• Dear Parents and Guardians,

    We would like to take this opportunity to provide some up-to-date information about head lice. There have been multiple questions about lice recently, and we find that there is valuable information out there for parents to have regarding lice. There is really no such thing as an outbreak of lice. Lice are carried by persons and need a human host to live. Lice do not fly, jump, hop, or skip. Lice carry many negative connotations, and the most up to date information helps to dispel the many myths that surround this topic. Lice carry no diseases just make people itch and uncomfortable until they are treated. Lice are carried by a person, and that person feels marked, can feel humiliated, and bad for being singled out. School transmission is rare, and research states the only way to give lice to someone is by prolonged head-to-head contact.

    Please read the following infromation and if you have questions do not hesitate to ask your school nurse.

    Thank you!

    For even more information please visit:


    This is an informational letter to provide you with some facts regarding head lice.  It is great information to have on hand for informational purposes, or should a need arise. Head lice can happen to anyone. It is not a sign of having poor health habits or being dirty. The most important fact to remember is that the problem should be quickly and thoroughly taken care of, especially the treatments of the home items. Listed below are instructions for controlling a lice problem in your home.

    SIGNS OF INFESTATION:   Head lice are hard to see, but signs to looks for are:

    1. A family member persistently scratching the head or back of the neck
    2. White specks in the hair. Look for whitish eggs which can be mistaken for dandruff. Dandruff is easily removed from the hair or scalp; however, nits (also known as eggs) are glued to the hair shaft and are very difficult to remove.


      1. Wash all articles of clothing, bedclothes, towels, washcloths in hot water with detergent. Dry in dryer for 20 minutes at high heat setting.
      2. Dry clean items that can’t be washed. If washing and dry cleaning facilities are unavailable, place all articles of clothing/bedding in a plastic bag and close tightly. Leave the bag closed for 12 – 14 days. Lice cannot live off the human body for longer than 48 hours.
      3. Vacuum the upholstery, carpets, mattresses and other areas of the house or car where lice and their eggs may have been deposited.
      4. Soak all hair brushes, combs, and hair accessories, in hot water, (at least 130°F) for at least 10 minutes, or wash them with head lice shampoo.
      5. Do not share articles of clothing, combs/brushes or hair accessories with other people.
      6. Avoid head to hair contact at home and school.
      7. Use nit comb to remove all nits (eggs) from the hair shaft.
      8. Shampoo your child’s head with OTC lice shampoo (Nix), or call your physician for a prescription shampoo. Follow the directions on the package.
      9. Check all family members, parents and children, for eggs or live head lice for the next 7 to 10 days.

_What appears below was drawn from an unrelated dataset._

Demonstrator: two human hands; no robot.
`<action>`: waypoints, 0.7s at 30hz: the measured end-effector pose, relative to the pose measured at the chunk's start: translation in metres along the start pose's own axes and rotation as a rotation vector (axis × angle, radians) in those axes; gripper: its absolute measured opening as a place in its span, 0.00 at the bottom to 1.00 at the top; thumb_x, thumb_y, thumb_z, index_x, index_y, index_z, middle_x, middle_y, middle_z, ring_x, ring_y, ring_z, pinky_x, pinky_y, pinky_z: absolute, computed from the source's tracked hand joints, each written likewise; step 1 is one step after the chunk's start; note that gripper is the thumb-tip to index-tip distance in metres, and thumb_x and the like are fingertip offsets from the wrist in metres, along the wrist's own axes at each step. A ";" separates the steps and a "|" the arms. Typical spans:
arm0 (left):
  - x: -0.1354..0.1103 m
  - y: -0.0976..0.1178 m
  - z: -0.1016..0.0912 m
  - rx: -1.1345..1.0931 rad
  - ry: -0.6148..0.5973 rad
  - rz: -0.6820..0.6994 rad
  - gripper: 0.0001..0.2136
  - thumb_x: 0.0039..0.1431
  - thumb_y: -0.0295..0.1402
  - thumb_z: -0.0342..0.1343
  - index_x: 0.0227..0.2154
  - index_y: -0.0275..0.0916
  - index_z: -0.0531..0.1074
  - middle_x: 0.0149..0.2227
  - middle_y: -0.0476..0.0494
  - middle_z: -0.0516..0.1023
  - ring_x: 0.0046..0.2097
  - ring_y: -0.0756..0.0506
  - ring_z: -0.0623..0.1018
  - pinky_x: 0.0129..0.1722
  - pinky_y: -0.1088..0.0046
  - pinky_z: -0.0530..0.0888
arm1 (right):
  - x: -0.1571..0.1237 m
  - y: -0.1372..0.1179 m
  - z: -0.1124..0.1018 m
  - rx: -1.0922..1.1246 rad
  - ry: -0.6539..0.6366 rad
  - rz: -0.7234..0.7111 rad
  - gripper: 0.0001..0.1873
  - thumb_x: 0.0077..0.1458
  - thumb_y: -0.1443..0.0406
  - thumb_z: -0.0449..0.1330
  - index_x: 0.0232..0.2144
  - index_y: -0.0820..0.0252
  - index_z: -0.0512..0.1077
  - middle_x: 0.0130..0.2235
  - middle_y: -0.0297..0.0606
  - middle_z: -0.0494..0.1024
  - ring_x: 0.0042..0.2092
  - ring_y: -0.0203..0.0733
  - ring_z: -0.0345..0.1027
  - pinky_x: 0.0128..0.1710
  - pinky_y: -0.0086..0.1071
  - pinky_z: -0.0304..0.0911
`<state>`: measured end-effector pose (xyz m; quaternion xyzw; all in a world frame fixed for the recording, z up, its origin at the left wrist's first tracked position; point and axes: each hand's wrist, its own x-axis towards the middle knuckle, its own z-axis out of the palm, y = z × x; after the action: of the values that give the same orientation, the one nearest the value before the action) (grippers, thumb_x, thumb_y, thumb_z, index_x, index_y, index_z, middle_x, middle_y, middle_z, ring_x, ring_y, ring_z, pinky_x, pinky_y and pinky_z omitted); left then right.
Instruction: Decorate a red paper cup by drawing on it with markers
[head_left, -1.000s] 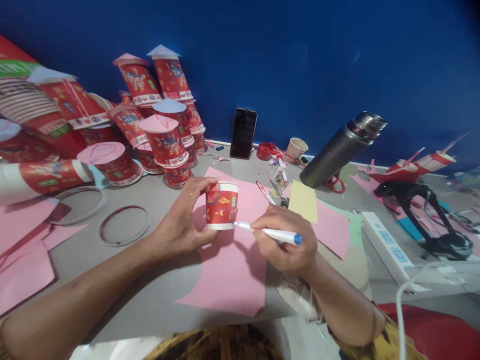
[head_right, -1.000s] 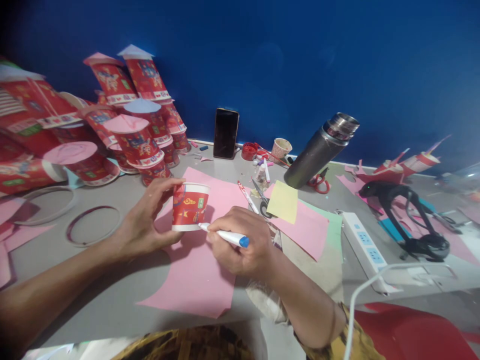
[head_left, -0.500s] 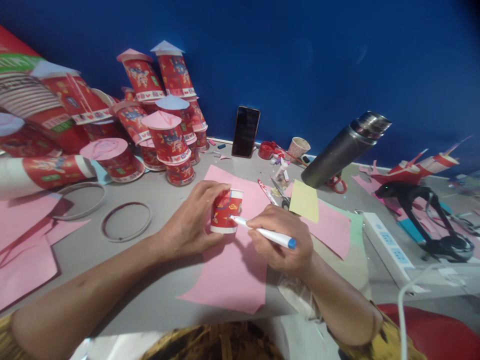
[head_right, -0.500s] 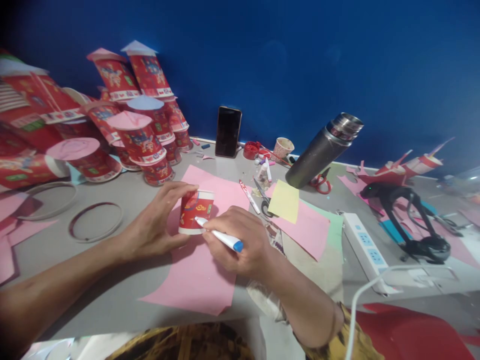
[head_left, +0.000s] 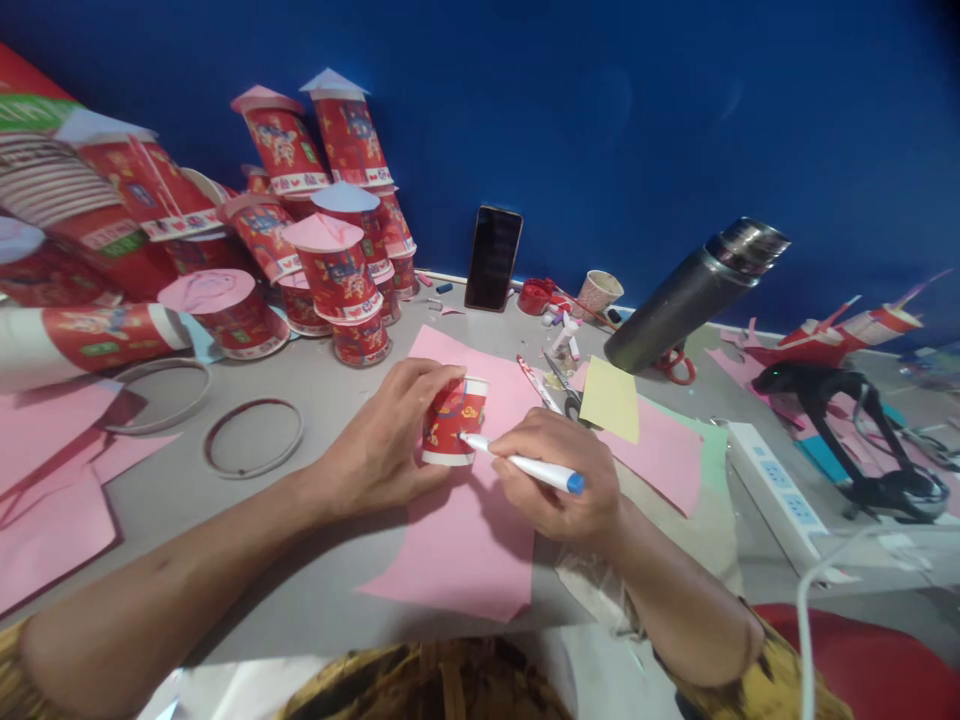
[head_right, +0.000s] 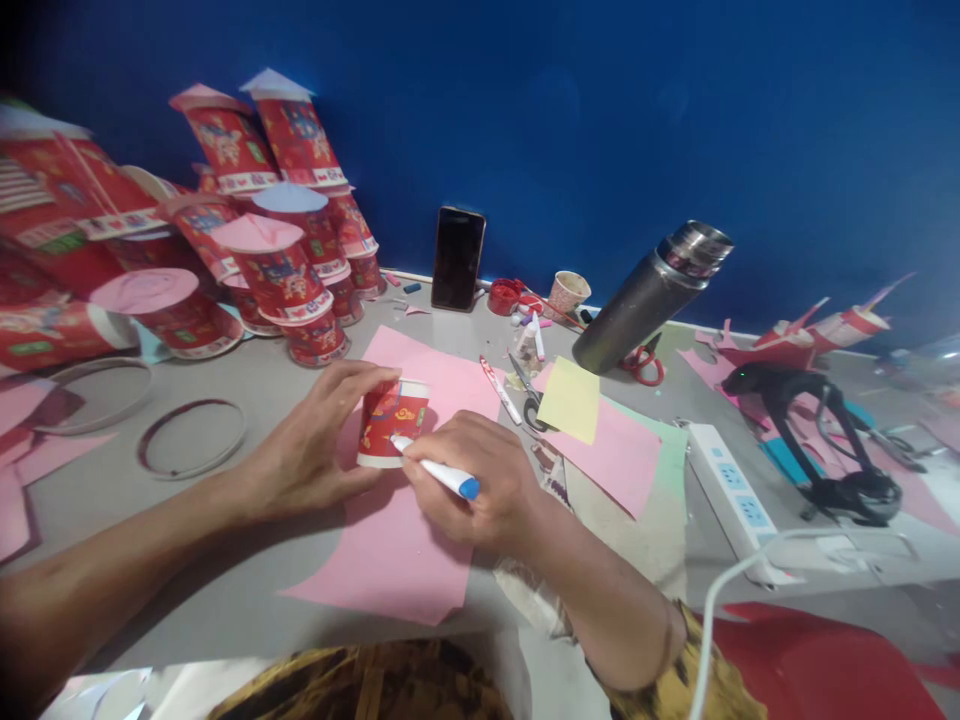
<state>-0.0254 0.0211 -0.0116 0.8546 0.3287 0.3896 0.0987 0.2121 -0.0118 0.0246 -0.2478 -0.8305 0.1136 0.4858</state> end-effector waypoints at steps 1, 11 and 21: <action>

    • Follow up with an addition lice shampoo 7 to 10 days after the original infestation. Remember to check your child’s head and hair every day in between treatments.

    • If you have found live lice on your child you must treat them, this can be done when they return home from school.  You must also bring your student into school the next morning so that the health room personnel can inspect your child’s hair.

    • If head lice is found once again, your child will be sent home.

    • Your child’s hair will be checked on a regular basis to be sure that the lice has been properly treated.